▶ _Required action_
For this exercise, please reproduce the records below word for word, from the first line through the line with "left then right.".

▶ _Records for processing_
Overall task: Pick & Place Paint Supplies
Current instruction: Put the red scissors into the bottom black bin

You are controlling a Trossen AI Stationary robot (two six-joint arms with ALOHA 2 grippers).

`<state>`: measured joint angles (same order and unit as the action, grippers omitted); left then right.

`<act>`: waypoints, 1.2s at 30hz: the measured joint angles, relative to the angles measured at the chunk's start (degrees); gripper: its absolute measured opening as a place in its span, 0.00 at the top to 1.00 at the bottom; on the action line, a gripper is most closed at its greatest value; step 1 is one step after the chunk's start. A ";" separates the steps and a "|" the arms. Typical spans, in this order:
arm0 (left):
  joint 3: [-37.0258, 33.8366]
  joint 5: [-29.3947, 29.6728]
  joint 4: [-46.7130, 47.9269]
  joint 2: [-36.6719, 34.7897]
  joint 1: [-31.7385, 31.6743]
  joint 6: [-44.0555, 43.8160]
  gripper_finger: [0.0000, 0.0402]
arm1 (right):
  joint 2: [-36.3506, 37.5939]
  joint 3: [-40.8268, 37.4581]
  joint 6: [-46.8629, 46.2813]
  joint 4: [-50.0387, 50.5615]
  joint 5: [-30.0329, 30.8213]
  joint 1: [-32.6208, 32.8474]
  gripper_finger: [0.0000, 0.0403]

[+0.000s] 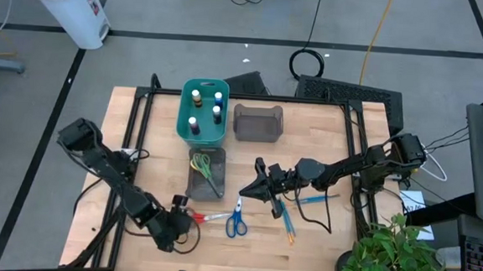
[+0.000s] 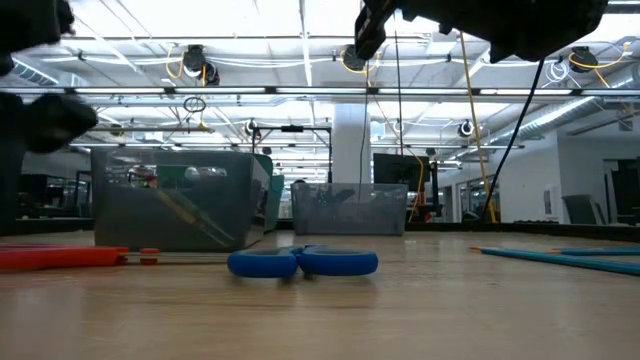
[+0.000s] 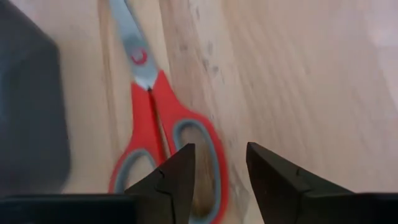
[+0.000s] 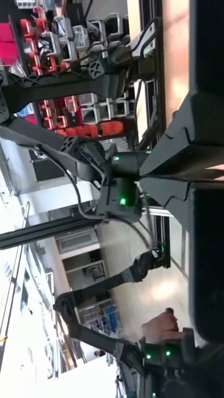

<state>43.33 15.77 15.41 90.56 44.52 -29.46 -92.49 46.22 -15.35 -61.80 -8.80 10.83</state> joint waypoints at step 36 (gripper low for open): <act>1.37 -1.16 8.49 -2.22 -0.80 -7.65 0.96 | 0.02 -0.02 0.00 0.44 -0.02 0.02 0.98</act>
<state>44.70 14.60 23.90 88.34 43.72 -37.11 -92.47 46.19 -15.35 -61.36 -8.82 10.85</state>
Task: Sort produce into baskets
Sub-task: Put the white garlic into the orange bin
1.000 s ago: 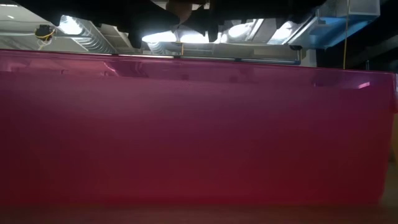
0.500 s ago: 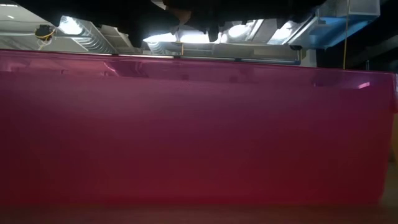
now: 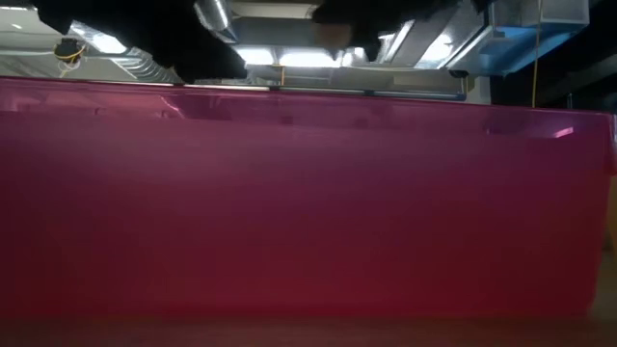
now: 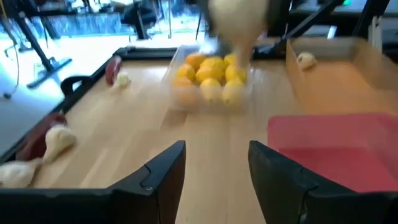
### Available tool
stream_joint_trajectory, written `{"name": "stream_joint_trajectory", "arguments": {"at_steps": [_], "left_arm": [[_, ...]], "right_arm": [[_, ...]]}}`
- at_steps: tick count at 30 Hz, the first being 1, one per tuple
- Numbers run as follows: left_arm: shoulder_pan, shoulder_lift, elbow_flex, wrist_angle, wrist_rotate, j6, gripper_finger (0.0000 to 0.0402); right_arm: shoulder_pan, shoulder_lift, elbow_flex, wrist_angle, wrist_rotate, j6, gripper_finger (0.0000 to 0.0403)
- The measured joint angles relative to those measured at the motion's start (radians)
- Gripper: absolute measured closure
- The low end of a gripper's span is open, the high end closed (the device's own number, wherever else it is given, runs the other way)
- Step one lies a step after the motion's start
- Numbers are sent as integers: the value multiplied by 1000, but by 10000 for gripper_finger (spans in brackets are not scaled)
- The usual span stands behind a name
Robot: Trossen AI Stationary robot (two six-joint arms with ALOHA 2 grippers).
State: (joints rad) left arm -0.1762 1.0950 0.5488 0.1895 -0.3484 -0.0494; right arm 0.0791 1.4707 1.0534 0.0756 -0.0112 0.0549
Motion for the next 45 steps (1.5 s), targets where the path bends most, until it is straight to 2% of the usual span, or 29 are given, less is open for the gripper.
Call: {"name": "stream_joint_trajectory", "arguments": {"at_steps": [4, 11, 17, 20, 23, 29, 34, 45], "left_arm": [[0, 2, -2, -36, -5, -5, 233], [1, 9, -2, -21, -7, -5, 233], [1, 9, -2, -15, -7, -16, 233], [1, 9, -2, -14, -7, -16, 233], [1, 9, -2, -14, -7, -16, 233], [1, 9, -2, -15, -8, 12, 233], [1, 9, -2, -14, -31, 21, 233], [1, 9, -2, -14, -38, 25, 233]], "right_arm": [[63, -93, 0, -231, -1, 76, 241], [224, -190, 0, -534, 0, 365, 240], [397, -189, 0, -739, 0, 696, 240], [490, -163, -6, -845, 36, 844, 240], [584, -140, -40, -863, 53, 963, 240], [719, -75, -138, -850, -27, 1165, 239], [788, -28, -193, -843, -53, 1225, 239], [845, 38, -238, -834, -31, 1272, 239]]}}
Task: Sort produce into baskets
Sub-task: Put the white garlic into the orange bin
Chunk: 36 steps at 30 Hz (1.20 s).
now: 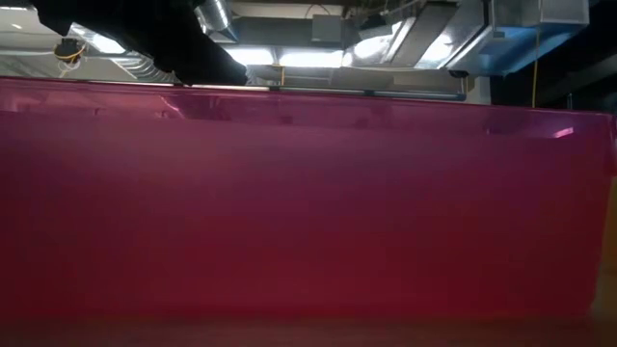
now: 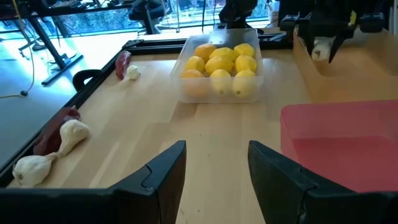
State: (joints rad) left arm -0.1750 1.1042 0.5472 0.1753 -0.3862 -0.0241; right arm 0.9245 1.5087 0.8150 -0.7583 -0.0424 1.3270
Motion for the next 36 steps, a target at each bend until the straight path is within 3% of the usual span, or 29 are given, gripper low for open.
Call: {"name": "stream_joint_trajectory", "arguments": {"at_steps": [7, 12, 18, 27, 36], "left_arm": [[0, 0, 0, 0, -18, 0, 233], [0, 0, 0, 1, -18, -1, 233], [0, 0, 0, 6, -19, -1, 233], [0, 0, 0, 43, -19, -1, 233], [0, 0, 0, 48, -18, -2, 233]], "right_arm": [[-2, 8, 0, 0, -8, 27, 193], [-2, 8, 21, -6, -106, 25, 153], [-27, -42, 108, -103, -133, -4, 142], [-188, -138, 255, -211, 57, -170, 141], [-383, -174, 283, -292, 259, -420, 141]]}}
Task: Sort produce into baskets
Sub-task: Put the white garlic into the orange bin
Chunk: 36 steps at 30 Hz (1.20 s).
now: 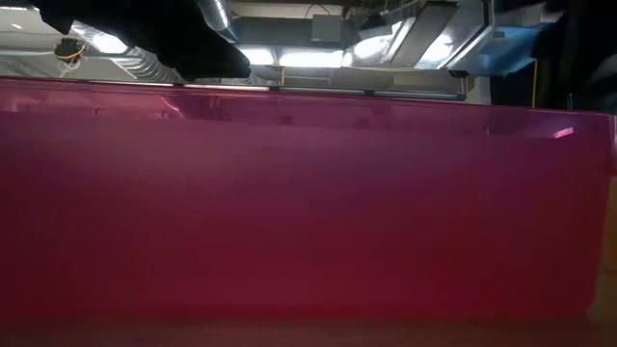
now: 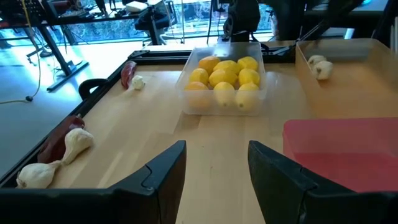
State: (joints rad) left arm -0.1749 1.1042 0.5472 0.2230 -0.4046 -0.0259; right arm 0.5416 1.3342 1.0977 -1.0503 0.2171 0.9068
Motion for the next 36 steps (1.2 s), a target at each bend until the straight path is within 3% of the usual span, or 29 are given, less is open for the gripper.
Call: {"name": "stream_joint_trajectory", "arguments": {"at_steps": [9, 16, 25, 36], "left_arm": [[0, 0, 0, 0, 0, -2, 233], [0, 0, 0, -2, 0, -5, 233], [0, 0, 0, -2, 0, -9, 233], [0, 0, 0, -3, 0, -12, 233]], "right_arm": [[-252, 0, 0, -148, 176, -182, 141], [-496, 0, 0, -143, 235, -338, 141], [-805, 6, -2, -14, 231, -440, 141], [-1035, 77, -2, 67, 219, -442, 141]]}}
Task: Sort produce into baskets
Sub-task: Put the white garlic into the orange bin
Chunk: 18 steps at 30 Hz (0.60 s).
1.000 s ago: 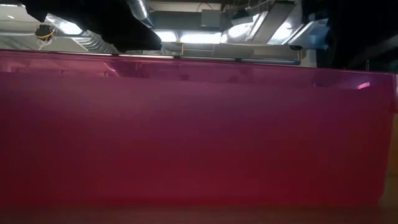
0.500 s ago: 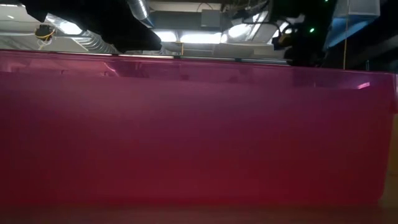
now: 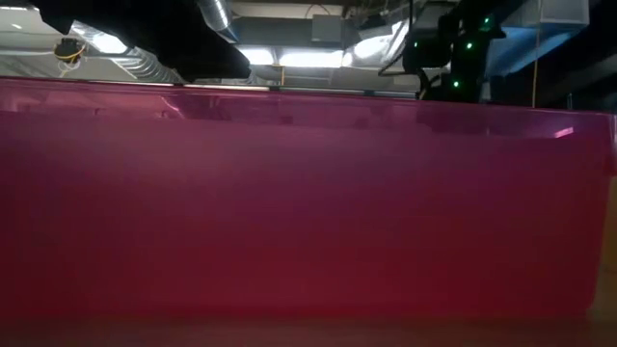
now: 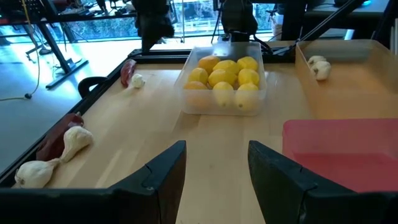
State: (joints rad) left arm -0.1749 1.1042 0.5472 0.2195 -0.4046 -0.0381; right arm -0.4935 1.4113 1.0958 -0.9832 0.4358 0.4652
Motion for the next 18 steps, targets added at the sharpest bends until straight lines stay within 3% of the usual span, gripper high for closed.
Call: {"name": "stream_joint_trajectory", "arguments": {"at_steps": [7, 18], "left_arm": [[0, 0, 0, 0, 0, -1, 233], [0, 0, 0, 0, 0, -6, 233]], "right_arm": [[-110, 63, 0, 32, -10, -3, 141], [-240, 80, -146, 298, -85, -20, 141]]}}
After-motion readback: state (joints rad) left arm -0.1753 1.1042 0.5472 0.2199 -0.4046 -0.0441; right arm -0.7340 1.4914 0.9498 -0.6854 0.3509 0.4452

▶ _Solution_
Overall task: Pick & Place Paint Supplies
Current instruction: Put the red scissors into the bottom black bin

You are controlling a Trossen AI Stationary robot (two six-joint arms with ALOHA 2 grippers).

`<state>`: measured joint angles (same order and unit as the action, grippers omitted); left then right.

The output contains nothing more.